3e Civ., 26 octobre 2022, n° 21-19.053, (B), FS

Cassation

Compétence judiciaire – Domaine d'application – Litige relatif à l'annulation d'un contrat entre une personne publique et une personne privée – Nature du contrat – Caractérisation

L'ordre juridictionnel compétent pour connaître d'une action en annulation d'un contrat conclu entre une personne publique et une personne privée dépend de la nature, administrative ou de droit privé, de ce contrat, laquelle s'apprécie à la date à laquelle il a été conclu.

A moins que la loi n'en dispose autrement, celui-ci ne sera regardé comme administratif que s'il fait participer la personne privée à l'exécution même du service public ou s'il comporte des clauses qui, notamment par les prérogatives reconnues à la personne publique contractante dans l'exécution du contrat, impliquent, dans l'intérêt général, qu'il relève du régime exorbitant des contrats administratifs.
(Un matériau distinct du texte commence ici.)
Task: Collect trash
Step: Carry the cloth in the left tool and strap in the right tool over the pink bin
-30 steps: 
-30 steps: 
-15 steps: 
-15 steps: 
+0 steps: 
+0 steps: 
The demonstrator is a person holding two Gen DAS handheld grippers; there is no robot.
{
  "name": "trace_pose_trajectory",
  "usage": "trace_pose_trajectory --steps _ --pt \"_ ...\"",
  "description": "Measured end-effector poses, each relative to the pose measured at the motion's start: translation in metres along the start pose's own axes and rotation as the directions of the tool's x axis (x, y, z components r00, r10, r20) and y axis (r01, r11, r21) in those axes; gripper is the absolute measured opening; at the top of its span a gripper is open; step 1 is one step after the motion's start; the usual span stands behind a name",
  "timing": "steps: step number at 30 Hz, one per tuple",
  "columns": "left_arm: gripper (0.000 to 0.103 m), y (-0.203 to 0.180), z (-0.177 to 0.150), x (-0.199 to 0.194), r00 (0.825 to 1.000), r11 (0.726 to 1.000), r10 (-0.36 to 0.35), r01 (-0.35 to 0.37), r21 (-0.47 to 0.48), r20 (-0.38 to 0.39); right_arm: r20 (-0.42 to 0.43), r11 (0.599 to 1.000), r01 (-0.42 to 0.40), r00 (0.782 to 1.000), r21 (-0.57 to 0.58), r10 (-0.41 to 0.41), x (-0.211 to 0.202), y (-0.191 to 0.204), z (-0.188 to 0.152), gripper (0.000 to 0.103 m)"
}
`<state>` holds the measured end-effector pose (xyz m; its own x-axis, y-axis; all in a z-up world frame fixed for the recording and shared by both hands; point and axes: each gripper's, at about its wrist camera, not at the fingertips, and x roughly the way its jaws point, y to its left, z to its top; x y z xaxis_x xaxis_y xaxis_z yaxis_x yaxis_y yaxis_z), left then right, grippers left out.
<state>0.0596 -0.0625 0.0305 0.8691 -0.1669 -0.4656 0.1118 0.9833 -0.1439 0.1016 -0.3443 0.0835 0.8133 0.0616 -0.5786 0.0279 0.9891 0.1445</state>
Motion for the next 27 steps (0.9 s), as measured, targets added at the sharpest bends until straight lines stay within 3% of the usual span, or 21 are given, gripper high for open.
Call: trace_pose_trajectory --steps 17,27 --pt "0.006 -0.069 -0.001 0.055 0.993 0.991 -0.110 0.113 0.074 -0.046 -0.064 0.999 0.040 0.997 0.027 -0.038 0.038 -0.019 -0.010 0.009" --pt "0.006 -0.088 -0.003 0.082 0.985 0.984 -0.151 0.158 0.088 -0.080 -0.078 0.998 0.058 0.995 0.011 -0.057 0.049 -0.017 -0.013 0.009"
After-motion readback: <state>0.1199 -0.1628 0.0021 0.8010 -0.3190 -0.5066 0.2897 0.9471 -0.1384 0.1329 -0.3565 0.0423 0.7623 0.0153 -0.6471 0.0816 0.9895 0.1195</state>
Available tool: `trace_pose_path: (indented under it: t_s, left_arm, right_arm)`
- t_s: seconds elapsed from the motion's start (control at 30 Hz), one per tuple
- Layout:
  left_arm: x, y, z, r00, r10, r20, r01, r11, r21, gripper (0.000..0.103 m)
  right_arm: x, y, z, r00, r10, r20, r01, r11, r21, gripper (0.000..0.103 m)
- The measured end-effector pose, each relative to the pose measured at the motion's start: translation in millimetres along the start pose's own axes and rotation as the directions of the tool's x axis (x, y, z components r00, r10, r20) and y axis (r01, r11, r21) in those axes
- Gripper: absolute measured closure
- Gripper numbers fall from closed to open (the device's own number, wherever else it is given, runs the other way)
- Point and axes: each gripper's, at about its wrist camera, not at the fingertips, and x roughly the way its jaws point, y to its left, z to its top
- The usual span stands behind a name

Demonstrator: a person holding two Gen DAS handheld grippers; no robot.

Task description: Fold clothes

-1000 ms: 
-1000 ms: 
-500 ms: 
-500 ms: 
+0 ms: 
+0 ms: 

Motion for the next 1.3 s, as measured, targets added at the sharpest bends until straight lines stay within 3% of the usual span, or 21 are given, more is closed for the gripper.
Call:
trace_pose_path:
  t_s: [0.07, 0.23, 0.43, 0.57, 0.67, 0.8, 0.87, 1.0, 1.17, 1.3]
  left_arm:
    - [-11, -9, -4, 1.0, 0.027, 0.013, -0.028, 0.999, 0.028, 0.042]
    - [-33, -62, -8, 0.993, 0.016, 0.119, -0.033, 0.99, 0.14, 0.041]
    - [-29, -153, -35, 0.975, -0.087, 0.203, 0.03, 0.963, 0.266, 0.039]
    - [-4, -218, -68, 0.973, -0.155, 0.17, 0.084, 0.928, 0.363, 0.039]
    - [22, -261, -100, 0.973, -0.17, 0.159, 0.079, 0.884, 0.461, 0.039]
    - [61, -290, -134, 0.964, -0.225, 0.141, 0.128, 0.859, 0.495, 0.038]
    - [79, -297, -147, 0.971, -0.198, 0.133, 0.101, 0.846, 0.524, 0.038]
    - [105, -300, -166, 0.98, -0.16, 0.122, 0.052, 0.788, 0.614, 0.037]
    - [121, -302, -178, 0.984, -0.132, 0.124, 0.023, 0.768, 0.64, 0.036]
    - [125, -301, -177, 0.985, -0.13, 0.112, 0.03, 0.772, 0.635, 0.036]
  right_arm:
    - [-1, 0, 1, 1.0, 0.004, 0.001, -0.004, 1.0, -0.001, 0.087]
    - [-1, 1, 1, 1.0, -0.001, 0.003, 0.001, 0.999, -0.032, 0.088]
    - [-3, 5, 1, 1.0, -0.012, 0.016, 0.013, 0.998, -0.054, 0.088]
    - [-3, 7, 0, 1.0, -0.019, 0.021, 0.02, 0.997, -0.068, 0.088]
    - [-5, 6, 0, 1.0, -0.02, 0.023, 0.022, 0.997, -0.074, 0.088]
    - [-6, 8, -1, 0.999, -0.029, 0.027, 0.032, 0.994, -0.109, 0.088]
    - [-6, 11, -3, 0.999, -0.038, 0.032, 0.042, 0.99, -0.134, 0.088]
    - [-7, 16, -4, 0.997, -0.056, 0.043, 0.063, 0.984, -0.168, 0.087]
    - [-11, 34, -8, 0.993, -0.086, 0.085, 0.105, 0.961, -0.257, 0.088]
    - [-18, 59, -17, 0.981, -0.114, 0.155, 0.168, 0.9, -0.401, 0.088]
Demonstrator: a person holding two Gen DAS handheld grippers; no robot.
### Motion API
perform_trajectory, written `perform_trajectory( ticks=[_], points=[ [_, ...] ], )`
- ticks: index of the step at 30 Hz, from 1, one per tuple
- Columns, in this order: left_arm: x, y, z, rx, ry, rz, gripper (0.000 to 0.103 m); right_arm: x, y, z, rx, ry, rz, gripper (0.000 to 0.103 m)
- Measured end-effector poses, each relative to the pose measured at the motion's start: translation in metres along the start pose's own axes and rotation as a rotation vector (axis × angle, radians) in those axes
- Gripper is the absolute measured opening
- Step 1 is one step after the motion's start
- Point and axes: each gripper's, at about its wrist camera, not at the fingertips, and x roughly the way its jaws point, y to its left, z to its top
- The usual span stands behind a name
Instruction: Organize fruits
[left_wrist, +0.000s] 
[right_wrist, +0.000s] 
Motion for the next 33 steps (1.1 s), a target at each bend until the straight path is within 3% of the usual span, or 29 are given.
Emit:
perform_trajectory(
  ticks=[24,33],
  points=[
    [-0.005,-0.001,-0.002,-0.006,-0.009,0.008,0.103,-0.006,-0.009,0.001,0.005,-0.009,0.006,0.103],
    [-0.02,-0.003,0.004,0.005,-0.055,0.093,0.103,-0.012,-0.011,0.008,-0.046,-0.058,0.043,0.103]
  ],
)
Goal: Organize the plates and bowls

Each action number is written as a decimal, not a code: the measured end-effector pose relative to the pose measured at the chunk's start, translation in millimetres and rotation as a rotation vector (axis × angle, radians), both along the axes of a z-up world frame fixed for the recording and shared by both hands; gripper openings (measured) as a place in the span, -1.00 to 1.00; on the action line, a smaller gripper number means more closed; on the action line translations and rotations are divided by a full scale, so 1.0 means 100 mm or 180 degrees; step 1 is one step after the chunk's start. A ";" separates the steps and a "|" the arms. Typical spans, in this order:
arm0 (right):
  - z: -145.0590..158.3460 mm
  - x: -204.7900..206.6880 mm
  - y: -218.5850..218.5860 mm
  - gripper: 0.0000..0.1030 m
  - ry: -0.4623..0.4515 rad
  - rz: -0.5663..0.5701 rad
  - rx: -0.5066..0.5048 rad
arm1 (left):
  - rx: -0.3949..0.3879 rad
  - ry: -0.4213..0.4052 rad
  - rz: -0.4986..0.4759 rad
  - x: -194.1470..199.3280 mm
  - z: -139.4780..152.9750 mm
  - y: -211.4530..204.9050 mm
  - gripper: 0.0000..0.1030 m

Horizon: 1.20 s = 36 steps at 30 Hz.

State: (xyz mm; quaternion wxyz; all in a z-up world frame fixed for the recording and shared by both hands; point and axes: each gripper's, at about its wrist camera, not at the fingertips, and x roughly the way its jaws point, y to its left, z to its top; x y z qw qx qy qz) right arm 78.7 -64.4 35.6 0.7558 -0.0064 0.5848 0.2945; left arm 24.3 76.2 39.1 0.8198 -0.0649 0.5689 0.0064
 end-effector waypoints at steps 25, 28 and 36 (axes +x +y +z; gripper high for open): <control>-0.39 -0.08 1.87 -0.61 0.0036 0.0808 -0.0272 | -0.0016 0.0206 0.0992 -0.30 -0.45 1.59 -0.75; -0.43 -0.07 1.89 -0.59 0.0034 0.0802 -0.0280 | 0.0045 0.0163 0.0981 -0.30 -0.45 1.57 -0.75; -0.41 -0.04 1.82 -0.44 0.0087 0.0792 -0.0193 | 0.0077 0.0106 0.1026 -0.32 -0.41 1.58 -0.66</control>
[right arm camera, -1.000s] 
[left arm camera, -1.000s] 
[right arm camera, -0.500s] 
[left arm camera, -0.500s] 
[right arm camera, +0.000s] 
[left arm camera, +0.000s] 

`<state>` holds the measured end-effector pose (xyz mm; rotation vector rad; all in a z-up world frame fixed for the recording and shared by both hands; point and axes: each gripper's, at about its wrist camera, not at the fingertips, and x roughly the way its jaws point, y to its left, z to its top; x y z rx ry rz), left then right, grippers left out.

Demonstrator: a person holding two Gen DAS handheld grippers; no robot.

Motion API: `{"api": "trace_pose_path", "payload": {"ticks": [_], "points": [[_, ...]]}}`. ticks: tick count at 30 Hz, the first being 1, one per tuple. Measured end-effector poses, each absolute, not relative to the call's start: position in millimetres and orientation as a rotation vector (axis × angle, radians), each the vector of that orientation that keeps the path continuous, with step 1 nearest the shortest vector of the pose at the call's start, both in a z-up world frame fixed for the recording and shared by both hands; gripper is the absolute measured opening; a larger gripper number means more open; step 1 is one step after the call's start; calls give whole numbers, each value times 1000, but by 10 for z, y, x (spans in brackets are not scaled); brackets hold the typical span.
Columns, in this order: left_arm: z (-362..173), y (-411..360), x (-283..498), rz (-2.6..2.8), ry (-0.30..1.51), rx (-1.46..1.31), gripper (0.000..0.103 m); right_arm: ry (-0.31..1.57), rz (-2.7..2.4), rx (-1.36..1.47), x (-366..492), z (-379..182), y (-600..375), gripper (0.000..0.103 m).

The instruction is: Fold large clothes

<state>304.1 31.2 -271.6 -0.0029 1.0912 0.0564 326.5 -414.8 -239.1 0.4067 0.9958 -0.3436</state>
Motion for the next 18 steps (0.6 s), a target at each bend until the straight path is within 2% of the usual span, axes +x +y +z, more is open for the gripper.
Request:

Compétence judiciaire – Domaine d'application – Litige relatif à l'annulation d'un contrat entre une personne publique et une personne privée – Nature du contrat – Appréciation – Date – Date de conclusion du contrat

Faits et procédure

1. Selon l'arrêt attaqué (Versailles, 6 mai 2021), le 15 décembre 1992, l'Association Beauséjour, aux droits de laquelle vient la fondation [I] [T] (la fondation) et le département du Val-d'Oise (le département) ont conclu, pour la réalisation d'un projet de développement d'écoles d'enseignement supérieur, un acte portant dévolution à titre gratuit au département d'un terrain situé sur le site dit « [Adresse 3] » à [Localité 1].

2. Le 15 janvier 1996, le département a consenti à la fondation une promesse unilatérale de vente portant sur les terrains et les bâtiments construits ou à construire sur le site, la levée de la promesse devant intervenir « au plus tôt dès la 11ème année à compter de la plus tardive des déclarations d'achèvement des travaux de constructions et au plus tard 34 ans à compter de la même date ».

3. Suivant délibération adoptée le 25 septembre 2015, le conseil départemental du Val-d'Oise a dénoncé la promesse.

4. La fondation a assigné le département aux fins, principalement, de voir déclarer nul l'acte de dévolution, à titre subsidiaire, de voir prononcer l'exécution forcée de la promesse unilatérale de vente et, à titre infiniment subsidiaire, d'obtenir le paiement de dommages et intérêts.

5. Le département a soulevé l'incompétence de la juridiction judiciaire.

Examen du moyen

Sur le moyen, pris en sa troisième branche

Enoncé du moyen

6. La fondation fait grief à l'arrêt de confirmer la déclaration d'incompétence du tribunal judiciaire de Pontoise, alors « que le juge judiciaire est seul compétent pour se prononcer sur la validité d'un titre de propriété comme sur celle des actes portant transfert de propriété ; qu'en jugeant que le juge judiciaire n'est pas compétent pour connaître de conclusions tendant à l'annulation de l'acte authentique emportant dévolution de la propriété de biens immobiliers par une personne privée au profit d'un département au motif inopérant que ces biens, après être entrés dans le patrimoine du département, ont été incorporés à son domaine public, la cour d'appel a violé, par fausse application, la loi des 16-24 août 1790 et le principe de séparation des pouvoirs. »

Réponse de la Cour

Vu la loi des 16-24 août 1790 sur l'organisation judiciaire et le décret du 16 fructidor an III :

7. En application de ces textes, l'ordre juridictionnel compétent pour connaître d'une action en annulation d'un contrat conclu entre une personne publique et une personne privée dépend de la nature, administrative ou de droit privé, de ce contrat, laquelle s'apprécie à la date à laquelle il a été conclu.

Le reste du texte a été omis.